> _WHAT YOU ARE ASKED TO DO_
Could you retype exactly the lines below between the one holding "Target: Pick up" and the one holding "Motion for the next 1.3", inclusive, leaving out any pictures?

> _THE RECORDS_
┄┄┄┄┄┄┄┄┄┄

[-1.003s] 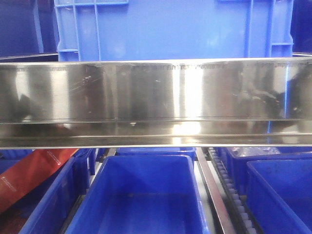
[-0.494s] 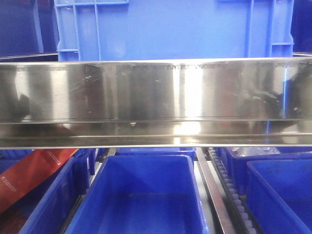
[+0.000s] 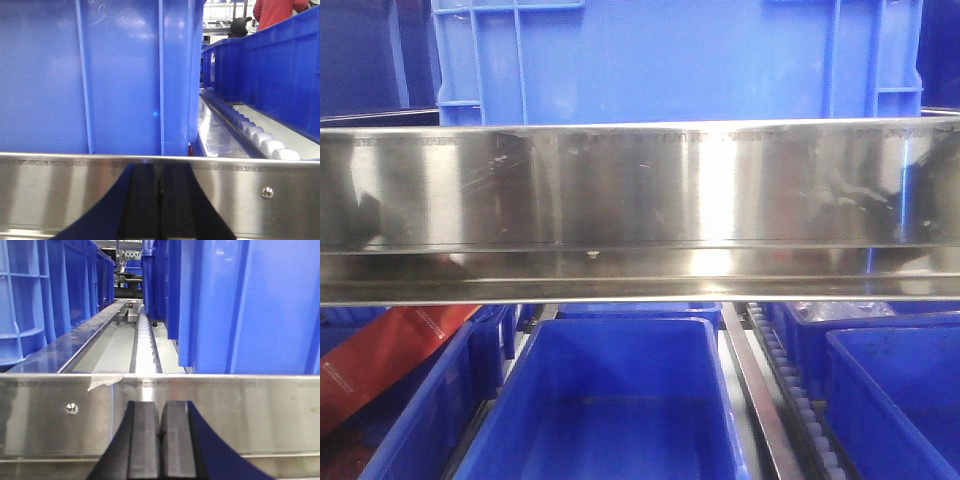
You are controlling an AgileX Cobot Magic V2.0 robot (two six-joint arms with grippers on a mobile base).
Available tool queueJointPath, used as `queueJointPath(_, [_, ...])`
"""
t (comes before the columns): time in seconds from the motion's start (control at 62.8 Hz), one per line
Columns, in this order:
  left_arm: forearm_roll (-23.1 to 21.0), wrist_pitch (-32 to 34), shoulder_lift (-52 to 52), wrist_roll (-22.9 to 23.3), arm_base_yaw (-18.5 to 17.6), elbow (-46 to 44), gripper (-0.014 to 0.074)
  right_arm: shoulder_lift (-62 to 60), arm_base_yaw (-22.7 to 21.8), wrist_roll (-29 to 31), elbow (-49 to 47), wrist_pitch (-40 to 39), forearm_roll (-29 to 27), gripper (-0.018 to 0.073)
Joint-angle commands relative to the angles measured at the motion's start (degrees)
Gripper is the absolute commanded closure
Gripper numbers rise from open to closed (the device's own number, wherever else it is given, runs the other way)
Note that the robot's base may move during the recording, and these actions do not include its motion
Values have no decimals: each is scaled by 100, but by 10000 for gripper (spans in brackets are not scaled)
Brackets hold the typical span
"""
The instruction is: Place cylindrical capacitor in blue bin on shelf
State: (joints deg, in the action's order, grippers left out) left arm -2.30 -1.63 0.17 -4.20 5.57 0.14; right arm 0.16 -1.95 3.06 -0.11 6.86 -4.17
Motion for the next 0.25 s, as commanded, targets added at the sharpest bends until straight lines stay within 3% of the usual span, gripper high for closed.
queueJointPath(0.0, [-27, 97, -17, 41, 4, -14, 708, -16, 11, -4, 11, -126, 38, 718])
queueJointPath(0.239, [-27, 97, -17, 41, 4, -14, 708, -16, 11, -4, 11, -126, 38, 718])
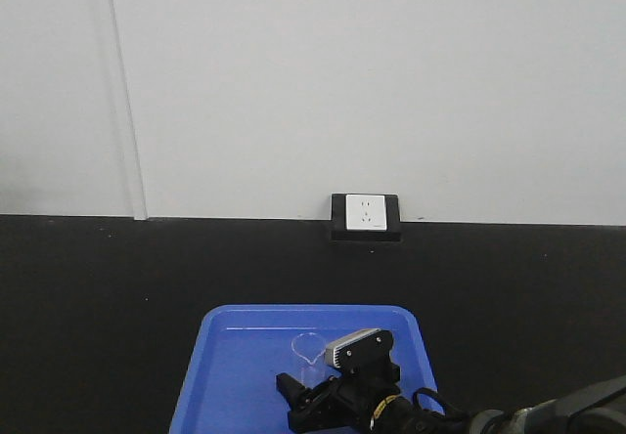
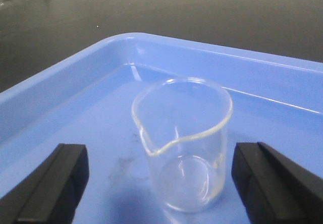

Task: Move beaker to silver tray on left bench
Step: 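Close the right gripper on the beaker's side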

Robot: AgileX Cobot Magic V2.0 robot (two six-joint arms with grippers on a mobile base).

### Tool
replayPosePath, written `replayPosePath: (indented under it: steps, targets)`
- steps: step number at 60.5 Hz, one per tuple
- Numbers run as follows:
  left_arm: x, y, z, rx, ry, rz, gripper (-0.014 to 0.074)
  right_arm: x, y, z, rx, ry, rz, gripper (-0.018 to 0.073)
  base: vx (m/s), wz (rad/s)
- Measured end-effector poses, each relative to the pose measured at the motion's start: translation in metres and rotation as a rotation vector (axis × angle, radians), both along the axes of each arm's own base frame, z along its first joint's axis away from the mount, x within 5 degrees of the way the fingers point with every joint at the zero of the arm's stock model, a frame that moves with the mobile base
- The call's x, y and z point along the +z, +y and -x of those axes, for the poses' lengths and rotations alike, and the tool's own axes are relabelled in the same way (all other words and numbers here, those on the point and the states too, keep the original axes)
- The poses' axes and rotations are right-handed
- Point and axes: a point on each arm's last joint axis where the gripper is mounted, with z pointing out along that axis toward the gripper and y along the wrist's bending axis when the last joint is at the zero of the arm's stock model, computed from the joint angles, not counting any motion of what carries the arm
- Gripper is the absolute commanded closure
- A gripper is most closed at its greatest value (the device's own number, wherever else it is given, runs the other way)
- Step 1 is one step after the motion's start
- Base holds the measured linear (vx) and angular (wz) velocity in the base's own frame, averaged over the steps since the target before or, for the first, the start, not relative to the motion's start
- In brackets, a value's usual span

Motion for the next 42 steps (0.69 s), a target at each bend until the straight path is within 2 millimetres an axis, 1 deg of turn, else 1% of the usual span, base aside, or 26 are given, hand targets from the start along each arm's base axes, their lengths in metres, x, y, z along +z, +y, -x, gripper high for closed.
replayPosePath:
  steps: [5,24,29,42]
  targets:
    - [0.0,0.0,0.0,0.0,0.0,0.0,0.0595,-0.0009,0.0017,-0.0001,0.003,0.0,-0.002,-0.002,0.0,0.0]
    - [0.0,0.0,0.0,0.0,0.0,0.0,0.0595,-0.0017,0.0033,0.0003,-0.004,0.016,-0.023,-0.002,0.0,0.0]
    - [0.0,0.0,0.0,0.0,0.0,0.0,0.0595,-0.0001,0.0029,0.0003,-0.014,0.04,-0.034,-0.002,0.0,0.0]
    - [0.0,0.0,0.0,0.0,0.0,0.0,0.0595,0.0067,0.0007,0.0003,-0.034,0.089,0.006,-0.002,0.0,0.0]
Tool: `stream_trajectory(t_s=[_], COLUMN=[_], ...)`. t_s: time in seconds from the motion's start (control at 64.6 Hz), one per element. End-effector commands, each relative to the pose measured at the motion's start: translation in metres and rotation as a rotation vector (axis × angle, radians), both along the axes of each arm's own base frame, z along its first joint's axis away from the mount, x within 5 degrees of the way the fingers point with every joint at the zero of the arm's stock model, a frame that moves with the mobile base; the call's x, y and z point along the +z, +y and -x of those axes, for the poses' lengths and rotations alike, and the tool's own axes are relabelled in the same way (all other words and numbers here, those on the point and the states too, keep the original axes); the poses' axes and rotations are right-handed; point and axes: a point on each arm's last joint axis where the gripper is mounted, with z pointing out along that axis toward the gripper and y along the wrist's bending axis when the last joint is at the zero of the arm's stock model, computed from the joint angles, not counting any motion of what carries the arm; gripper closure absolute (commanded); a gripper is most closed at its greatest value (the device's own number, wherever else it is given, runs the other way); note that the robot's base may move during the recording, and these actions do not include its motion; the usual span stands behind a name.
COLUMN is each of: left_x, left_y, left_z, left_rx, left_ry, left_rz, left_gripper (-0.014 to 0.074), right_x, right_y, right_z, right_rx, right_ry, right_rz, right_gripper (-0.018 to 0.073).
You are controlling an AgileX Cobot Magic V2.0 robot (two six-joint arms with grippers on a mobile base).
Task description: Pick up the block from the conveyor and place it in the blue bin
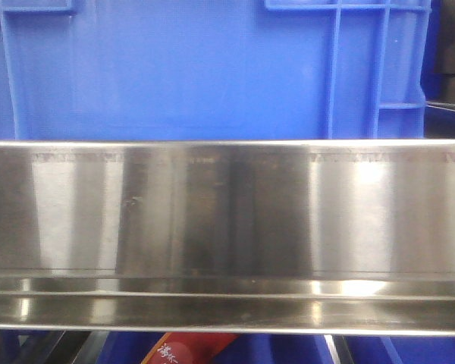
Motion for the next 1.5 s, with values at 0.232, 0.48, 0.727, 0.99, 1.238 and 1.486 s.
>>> stream_trajectory(t_s=[0.232, 0.48, 0.727, 0.99, 1.238, 1.486], left_x=[0.006, 0.017, 0.052, 0.055, 0.018, -0.018], left_y=[0.0, -0.003, -0.022, -0.061, -0.096, -0.121], left_z=[0.001, -0.009, -0.061, -0.135, -0.182, -0.211], left_rx=[-0.006, -0.01, -0.078, -0.287, -0.398, -0.422], left_ry=[-0.066, -0.079, 0.055, 0.192, 0.334, 0.43], left_rz=[0.033, 0.022, -0.074, -0.071, -0.131, -0.272], left_gripper=[0.0708, 0.0708, 0.0708, 0.0708, 0.0708, 0.0708], right_x=[0.008, 0.014, 0.045, 0.052, 0.018, -0.015], right_y=[0.0, 0.006, 0.029, 0.069, 0.099, 0.129], right_z=[0.0, -0.004, -0.04, -0.1, -0.149, -0.177], right_rx=[0.0, 0.036, 0.098, 0.197, 0.251, 0.313], right_ry=[-0.076, -0.059, -0.016, 0.122, 0.272, 0.354], right_rz=[-0.018, -0.082, -0.058, -0.039, -0.018, 0.077], right_gripper=[0.0722, 0.0722, 0.0722, 0.0722, 0.0722, 0.0722])
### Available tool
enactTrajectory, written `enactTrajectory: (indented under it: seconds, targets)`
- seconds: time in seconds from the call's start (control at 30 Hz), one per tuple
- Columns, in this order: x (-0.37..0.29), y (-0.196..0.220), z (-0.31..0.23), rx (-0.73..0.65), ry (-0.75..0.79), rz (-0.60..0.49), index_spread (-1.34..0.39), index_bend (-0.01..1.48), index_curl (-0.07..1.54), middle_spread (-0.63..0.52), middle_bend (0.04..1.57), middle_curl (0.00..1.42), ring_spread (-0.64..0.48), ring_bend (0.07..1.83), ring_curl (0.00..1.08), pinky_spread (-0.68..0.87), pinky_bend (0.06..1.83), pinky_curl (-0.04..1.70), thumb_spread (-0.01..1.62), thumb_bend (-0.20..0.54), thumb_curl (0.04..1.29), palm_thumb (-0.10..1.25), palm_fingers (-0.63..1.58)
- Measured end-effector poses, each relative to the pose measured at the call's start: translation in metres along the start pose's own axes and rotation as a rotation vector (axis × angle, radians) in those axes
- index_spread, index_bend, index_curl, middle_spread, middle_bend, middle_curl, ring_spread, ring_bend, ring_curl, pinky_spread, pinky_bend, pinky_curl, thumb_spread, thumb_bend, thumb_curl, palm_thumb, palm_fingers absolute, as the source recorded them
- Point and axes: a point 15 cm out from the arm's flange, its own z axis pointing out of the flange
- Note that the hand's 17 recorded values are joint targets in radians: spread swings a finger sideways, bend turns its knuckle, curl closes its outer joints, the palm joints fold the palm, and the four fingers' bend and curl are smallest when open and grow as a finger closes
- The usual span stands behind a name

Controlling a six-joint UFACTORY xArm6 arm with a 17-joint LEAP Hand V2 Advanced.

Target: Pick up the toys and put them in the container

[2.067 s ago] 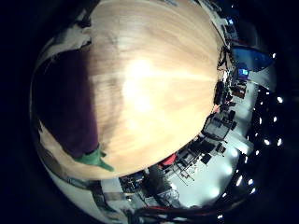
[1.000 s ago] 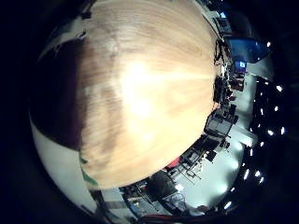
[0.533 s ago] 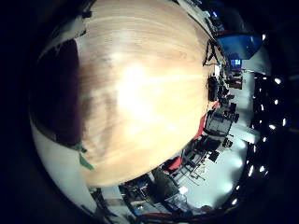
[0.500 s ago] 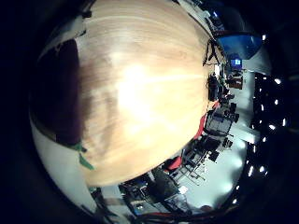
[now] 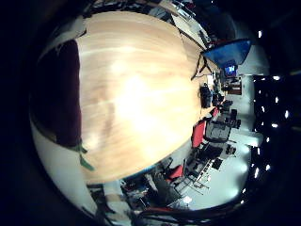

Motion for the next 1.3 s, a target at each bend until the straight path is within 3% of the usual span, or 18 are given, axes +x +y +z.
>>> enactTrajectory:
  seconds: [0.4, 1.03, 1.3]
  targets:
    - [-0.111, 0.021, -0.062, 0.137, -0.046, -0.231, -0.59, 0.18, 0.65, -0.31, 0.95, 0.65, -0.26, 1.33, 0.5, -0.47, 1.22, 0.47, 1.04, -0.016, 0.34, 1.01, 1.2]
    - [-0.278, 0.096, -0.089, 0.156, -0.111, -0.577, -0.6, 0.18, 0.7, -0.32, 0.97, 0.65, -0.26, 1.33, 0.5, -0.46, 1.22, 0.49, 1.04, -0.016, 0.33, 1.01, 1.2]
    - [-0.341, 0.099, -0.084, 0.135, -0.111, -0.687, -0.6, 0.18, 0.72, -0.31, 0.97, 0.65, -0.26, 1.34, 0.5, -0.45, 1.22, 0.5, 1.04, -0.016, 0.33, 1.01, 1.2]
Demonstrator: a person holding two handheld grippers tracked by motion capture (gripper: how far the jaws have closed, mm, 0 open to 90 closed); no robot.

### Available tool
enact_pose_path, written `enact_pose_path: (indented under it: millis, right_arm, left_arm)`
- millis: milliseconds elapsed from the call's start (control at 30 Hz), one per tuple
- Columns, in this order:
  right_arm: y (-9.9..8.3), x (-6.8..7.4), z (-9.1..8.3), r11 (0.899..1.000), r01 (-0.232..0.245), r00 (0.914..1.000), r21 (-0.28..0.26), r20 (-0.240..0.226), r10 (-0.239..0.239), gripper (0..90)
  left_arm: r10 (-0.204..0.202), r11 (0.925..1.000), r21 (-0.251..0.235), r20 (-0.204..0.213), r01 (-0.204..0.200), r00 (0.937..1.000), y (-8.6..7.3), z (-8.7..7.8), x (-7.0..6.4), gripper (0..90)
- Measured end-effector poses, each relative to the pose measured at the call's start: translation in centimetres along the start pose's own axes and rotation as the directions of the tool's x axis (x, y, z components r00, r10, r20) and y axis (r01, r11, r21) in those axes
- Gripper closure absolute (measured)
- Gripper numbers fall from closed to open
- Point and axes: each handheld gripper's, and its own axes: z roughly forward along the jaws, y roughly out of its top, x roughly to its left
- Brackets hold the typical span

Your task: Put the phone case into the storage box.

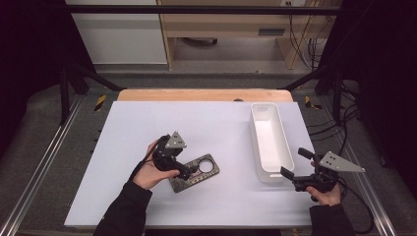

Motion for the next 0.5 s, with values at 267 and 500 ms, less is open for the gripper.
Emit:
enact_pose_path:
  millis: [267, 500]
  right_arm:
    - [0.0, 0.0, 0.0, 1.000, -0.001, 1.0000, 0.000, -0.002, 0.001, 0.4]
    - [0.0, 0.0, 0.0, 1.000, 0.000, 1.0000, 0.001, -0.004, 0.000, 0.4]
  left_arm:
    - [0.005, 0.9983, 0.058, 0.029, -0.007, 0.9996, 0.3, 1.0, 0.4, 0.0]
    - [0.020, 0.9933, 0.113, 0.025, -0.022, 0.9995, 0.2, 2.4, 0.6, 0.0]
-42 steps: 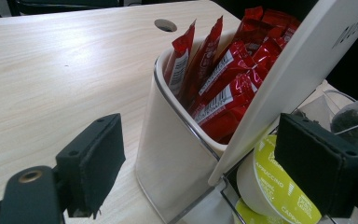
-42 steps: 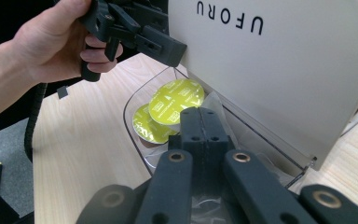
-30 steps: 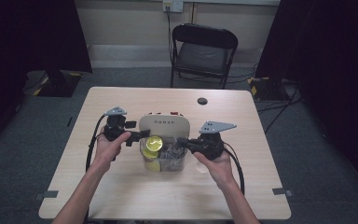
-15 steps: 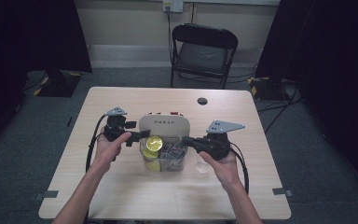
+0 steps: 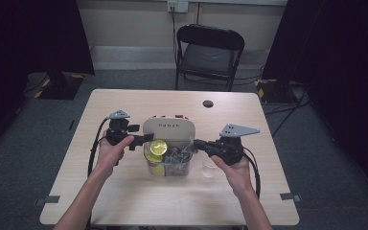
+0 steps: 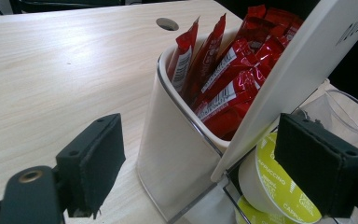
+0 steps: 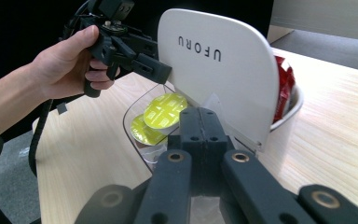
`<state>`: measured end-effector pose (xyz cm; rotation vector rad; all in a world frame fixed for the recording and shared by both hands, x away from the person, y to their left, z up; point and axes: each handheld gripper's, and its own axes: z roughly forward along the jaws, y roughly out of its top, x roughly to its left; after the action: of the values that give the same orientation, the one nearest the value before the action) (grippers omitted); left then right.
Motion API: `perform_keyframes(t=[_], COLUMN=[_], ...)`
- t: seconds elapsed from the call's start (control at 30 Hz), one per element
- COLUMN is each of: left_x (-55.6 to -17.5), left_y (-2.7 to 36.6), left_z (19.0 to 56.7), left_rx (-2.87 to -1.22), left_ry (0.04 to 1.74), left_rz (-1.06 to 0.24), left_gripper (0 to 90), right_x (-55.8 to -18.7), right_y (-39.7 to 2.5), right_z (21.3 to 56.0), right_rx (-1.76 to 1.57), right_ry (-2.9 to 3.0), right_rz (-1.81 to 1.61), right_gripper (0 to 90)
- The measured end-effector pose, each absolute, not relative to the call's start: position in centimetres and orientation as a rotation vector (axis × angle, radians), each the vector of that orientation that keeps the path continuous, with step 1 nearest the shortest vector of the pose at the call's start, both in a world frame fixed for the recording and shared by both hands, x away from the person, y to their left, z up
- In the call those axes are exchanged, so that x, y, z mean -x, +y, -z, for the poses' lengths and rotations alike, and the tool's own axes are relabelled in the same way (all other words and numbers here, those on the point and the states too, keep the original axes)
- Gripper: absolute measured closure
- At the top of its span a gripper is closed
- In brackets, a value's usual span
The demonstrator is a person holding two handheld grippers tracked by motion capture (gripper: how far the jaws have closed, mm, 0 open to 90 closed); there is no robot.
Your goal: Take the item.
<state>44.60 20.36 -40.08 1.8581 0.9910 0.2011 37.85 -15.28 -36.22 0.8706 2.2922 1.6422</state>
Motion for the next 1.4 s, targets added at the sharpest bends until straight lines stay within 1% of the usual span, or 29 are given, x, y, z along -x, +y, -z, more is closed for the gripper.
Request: perform_keyframes(t=[0.4,0.8,1.0,1.4], left_x=[-44.6,-44.6,-44.6,-44.6], left_y=[20.4,20.1,20.1,20.1], left_z=[40.1,40.2,40.2,40.2], left_rx=[-1.861,-1.865,-1.864,-1.865], left_ry=[0.988,0.994,0.991,0.994], left_rz=[-0.204,-0.202,-0.2,-0.2], left_gripper=[15.6,15.7,15.6,15.6], right_x=[-37.4,-36.8,-36.7,-36.8], right_y=[-16.6,-19.0,-19.3,-20.0], right_z=[36.1,36.2,37.5,38.3], right_rx=[-0.906,-0.958,-0.99,-1.029], right_ry=[2.275,2.251,2.265,2.264], right_rz=[-1.62,-1.571,-1.537,-1.511], right_gripper=[90.0,90.0,90.0,90.0])
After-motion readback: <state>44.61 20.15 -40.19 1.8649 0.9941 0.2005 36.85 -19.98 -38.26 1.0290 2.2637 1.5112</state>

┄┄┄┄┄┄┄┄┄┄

> _SOLUTION_
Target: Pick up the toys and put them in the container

[2.067 s ago] 
[1.000 s ago] 
[0.533 s ago] 
[0.500 s ago] 
[now] 

Motion for the next 1.3 s, a target at each bend until the straight path is within 3% of the usual span, or 18 are given, axes +x +y +z.

Nothing else is required to complete this exercise.